→ Task description: Using the records below, locate all lines containing "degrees" and return them.

→ Data in this exercise:
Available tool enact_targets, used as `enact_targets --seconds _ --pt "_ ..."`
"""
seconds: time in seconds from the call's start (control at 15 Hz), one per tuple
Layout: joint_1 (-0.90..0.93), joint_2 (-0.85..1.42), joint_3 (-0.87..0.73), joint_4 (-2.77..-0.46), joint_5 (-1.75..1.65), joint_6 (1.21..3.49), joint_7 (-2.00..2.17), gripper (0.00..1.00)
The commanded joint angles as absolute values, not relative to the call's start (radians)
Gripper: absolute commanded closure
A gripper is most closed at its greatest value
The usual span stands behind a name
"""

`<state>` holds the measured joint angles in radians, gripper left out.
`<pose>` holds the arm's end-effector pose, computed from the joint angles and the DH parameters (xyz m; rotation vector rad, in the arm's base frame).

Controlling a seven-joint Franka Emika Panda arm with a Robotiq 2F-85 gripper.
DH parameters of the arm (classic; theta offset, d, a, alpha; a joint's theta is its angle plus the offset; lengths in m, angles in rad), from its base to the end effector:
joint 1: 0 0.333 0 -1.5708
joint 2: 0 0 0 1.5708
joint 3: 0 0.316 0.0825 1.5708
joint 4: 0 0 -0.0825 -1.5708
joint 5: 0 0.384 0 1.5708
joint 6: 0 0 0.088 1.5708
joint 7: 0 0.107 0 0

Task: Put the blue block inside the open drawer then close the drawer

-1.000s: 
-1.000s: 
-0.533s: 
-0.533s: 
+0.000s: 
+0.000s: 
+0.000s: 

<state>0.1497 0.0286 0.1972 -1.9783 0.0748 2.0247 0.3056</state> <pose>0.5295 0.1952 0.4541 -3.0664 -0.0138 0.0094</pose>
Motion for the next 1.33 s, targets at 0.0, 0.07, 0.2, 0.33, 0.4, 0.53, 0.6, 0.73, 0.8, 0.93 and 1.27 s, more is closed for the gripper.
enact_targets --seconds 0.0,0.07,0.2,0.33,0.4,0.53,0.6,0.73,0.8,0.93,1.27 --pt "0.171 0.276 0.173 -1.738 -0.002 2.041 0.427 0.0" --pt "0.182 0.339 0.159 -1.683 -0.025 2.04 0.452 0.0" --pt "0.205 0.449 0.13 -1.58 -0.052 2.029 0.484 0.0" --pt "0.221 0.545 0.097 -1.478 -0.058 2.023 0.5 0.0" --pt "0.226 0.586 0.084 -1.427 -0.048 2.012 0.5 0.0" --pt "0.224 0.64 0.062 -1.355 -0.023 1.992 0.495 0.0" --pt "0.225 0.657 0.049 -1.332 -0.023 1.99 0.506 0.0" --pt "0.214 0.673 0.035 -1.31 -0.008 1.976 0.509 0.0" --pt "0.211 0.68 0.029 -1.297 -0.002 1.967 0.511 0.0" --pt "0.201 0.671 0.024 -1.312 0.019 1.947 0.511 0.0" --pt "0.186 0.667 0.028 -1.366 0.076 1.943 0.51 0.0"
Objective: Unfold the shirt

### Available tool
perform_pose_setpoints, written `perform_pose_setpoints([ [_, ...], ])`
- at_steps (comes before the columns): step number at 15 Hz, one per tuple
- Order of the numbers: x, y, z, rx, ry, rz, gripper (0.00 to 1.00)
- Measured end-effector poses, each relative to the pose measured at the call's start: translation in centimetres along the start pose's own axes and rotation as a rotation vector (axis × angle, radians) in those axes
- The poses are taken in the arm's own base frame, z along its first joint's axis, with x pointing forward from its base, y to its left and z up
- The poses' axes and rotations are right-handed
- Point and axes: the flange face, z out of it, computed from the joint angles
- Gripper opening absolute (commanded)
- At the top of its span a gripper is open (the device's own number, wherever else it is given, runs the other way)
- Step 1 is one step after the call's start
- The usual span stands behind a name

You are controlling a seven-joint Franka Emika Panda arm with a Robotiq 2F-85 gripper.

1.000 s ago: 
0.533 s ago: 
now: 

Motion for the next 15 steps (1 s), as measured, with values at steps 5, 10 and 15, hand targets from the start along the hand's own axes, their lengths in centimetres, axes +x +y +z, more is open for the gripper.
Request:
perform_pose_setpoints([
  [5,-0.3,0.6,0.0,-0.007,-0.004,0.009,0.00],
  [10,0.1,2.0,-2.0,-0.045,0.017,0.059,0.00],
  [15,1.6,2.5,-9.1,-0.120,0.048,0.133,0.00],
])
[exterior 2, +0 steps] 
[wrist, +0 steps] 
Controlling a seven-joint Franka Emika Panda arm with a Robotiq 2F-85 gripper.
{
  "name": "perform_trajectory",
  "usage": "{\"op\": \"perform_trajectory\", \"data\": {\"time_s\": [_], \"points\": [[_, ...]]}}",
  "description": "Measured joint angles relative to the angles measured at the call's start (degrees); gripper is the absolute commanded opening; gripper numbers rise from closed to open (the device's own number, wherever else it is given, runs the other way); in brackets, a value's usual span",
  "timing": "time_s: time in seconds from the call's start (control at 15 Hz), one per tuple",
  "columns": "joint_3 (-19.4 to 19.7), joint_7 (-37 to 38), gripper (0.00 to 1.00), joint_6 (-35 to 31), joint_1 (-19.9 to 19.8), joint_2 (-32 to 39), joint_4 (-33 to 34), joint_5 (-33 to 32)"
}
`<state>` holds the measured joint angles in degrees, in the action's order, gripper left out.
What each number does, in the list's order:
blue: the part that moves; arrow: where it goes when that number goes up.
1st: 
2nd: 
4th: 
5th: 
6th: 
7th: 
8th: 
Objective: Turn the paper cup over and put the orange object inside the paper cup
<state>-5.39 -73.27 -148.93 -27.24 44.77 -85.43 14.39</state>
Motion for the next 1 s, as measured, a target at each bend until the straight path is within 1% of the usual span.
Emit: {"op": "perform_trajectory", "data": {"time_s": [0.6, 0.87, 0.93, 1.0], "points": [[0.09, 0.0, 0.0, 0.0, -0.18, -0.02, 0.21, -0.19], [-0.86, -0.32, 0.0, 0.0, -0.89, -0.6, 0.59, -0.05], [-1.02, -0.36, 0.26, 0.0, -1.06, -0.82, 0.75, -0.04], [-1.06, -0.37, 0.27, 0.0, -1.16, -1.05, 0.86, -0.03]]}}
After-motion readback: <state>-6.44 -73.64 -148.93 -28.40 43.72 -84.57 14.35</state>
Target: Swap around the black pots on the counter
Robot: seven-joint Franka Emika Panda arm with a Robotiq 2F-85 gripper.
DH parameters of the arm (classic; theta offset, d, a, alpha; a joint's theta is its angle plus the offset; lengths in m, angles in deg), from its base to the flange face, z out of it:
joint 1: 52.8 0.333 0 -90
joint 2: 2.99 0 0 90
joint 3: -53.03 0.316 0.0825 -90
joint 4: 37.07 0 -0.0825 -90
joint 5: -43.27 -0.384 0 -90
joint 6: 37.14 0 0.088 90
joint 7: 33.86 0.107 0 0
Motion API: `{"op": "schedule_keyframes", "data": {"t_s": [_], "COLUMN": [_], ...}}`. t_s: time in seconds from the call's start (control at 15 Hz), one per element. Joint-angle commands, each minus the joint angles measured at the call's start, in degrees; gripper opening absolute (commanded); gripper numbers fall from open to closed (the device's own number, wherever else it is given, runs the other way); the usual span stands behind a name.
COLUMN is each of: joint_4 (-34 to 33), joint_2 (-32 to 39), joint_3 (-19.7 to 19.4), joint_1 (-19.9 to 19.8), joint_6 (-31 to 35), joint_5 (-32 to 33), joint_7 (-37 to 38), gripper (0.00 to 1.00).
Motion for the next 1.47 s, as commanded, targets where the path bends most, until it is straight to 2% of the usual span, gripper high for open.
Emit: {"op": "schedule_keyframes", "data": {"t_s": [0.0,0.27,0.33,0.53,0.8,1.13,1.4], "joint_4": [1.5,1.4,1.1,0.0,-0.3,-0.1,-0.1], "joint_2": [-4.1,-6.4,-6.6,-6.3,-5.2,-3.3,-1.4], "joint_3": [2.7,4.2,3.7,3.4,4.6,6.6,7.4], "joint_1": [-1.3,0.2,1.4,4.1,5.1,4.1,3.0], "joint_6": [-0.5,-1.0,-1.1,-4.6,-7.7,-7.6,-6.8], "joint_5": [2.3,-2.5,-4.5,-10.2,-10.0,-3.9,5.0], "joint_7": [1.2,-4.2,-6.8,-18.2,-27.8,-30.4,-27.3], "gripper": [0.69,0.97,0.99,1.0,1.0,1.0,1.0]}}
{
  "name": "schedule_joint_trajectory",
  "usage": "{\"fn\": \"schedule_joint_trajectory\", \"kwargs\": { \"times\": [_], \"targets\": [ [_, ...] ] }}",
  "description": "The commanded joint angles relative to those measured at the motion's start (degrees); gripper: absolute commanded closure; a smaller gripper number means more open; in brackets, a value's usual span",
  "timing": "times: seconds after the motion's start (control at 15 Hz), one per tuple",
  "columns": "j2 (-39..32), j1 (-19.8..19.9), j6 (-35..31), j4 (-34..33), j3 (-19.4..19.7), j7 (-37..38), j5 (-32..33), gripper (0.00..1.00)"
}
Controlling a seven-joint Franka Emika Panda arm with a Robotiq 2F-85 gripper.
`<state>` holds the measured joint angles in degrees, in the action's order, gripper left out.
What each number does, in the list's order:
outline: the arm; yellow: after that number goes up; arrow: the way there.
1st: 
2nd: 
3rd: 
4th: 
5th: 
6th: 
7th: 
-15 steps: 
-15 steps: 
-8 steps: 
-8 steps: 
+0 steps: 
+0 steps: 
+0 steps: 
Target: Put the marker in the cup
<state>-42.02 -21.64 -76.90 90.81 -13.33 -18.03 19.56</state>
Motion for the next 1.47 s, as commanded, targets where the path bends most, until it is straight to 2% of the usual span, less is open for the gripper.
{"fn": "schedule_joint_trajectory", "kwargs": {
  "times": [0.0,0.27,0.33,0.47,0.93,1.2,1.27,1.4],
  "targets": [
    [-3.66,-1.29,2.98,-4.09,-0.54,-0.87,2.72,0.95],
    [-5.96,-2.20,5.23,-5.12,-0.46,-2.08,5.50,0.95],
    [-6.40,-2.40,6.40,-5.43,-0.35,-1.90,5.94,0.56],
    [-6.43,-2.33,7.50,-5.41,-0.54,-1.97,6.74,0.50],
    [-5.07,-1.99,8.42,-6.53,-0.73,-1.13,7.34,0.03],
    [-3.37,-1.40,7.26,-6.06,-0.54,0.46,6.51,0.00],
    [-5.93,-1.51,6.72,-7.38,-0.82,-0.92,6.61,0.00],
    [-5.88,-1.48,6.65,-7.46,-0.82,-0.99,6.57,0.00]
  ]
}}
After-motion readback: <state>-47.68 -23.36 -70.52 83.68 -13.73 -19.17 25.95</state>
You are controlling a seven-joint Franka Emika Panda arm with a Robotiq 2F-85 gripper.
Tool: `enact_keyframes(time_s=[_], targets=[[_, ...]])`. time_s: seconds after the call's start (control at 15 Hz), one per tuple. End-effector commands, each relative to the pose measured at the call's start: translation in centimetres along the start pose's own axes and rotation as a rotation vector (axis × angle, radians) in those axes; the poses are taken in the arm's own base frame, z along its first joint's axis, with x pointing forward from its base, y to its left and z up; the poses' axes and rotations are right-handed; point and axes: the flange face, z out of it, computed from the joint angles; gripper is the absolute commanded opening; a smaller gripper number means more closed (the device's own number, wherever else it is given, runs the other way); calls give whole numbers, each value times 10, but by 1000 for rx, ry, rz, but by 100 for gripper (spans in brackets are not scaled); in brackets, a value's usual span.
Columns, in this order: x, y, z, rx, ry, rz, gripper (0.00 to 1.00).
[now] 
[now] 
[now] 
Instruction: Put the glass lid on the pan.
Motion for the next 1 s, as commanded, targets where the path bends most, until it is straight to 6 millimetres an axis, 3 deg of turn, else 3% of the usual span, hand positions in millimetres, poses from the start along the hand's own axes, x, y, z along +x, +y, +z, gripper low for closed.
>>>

→ Result of this task:
  "description": "Measured joint angles relative to the angles measured at the call's start (degrees); gripper is the absolute commanded opening; gripper numbers rise from closed to open (the device's own number, wherever else it is given, runs the other way); in brackets, a value's usual span",
`<state>` holds the measured joint angles in degrees, in the action's order, gripper left out.
Motion API: `{"op": "schedule_keyframes", "data": {"t_s": [_], "COLUMN": [_], ...}}`. t_s: time in seconds from the call's start (control at 15 Hz), one per element. Joint-angle commands, each minus the joint angles measured at the call's start, in degrees; gripper opening absolute (commanded); gripper numbers fall from open to closed (the device's own number, wherever else it is given, runs the other way); the usual span stands behind a name.
  "description": "The commanded joint angles relative to those measured at the motion's start (degrees); gripper: absolute commanded closure; a smaller gripper number means more open; in brackets, a value's usual span",
`<state>` holds the measured joint angles in degrees, in the action's order, gripper left out.

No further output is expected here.